Hot Pacific Ocean Runs Bloody — Blob Now Features Record Red Tide

Red Tide. It’s what happens when massive algae blooms cover vast regions of ocean.

The biological density of the blooms is so great that they can paint the waters affected a shade of brown or red. A bloody color indicative of clouds of dangerous microbes just beneath the surface. And today, a massive Red Tide — perhaps the largest ever recorded — now stretches from California to Alaska along a vast stretch of the North American West Coast already reeling under the ongoing and dangerous impact of a massive ocean heating event that researchers have called ‘The Blob.’

Red Tide

(A Red Tide can paint the ocean in bloody shades as seen in the image above. It’s also bad news for many marine species — first due to production of deadly biotoxins and second due to its ability to rob ocean waters of oxygen as the bloom dies off and decays. Image source: Wind’s Sustainability Blog.)

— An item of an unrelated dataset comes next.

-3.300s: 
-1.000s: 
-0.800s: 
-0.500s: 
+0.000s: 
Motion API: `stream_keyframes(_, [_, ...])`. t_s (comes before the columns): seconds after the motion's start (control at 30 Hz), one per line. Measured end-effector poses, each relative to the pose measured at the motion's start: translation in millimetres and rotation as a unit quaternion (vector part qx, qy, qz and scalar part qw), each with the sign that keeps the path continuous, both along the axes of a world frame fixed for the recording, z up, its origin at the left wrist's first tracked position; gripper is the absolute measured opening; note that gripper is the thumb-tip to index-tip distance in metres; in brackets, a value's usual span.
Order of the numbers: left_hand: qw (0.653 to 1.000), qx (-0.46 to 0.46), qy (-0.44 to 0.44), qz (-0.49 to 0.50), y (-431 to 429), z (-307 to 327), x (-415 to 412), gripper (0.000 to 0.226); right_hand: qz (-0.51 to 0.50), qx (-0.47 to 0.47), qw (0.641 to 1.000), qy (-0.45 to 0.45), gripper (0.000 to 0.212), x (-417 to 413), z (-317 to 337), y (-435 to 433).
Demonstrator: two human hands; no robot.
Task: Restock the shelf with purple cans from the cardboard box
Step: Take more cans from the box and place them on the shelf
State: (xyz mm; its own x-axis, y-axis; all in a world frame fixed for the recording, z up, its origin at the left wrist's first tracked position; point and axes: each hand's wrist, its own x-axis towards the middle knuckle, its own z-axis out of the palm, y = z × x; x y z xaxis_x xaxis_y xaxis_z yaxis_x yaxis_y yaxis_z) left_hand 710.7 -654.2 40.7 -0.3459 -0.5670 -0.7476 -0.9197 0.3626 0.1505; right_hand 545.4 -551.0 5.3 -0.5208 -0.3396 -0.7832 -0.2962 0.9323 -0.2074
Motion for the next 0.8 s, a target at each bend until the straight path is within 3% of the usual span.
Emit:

A Red Tide has numerous impacts to both marine life and human industry. Microbes within the tide produce biotoxins that are deadly to marine species. Domoic acid, PSP and DSP are all toxins that have been identified during the current Red Tide event. The toxins primarily affect fish and marine mammals — risking mass fish and dolphin, sea lion, seal, otter, and whale deaths during widespread blooms. The toxins concentrate as they move up the food chain, making them most dangerous to top predators. Primary effects of the most lethal toxins are convulsions and paralysis. Other toxins cause nausea, cramps and diarrhea.

Human beings are also at risk and for this reason crab and shellfish fisheries all up and down the US West Coast are being closed. Impacts are so widespread marine ecologists like Vera Trainer, manager of the Marine Microbes and Toxins Programs at the Northwest Fisheries Science Center in Seattle, are calling the event unpredented:

“The fact that we’re seeing multiple toxins at the same time, we’re seeing high levels of domoic acid, and we’re seeing a coastwide bloom — those are indications that this is unprecedented.”

Global Warming, Hot Blob — Prime Suspects

Scientists currently suspect extreme Northeastern Pacific Ocean heat led to the sudden appearance of Red Tide this week — a combination of warm and nutrient rich waters are well known to be the key ingredients for Red Tide formation. Ingredients that are increasingly prevalent due to human fossil fuel burning. Ingredients that are increasingly evident in the Northeastern Pacific. In short the burning of fossil fuels both warms the atmosphere and ocean even as it seeds the surface water with nitrogen. The warm water is a preferred environment for the microbes that form the Red Tide and the nitrogen — both as a constant rain from the sky due to fossil fuel emission and as effluent from streams due to farm runoff — essentially fertilizes the bloom.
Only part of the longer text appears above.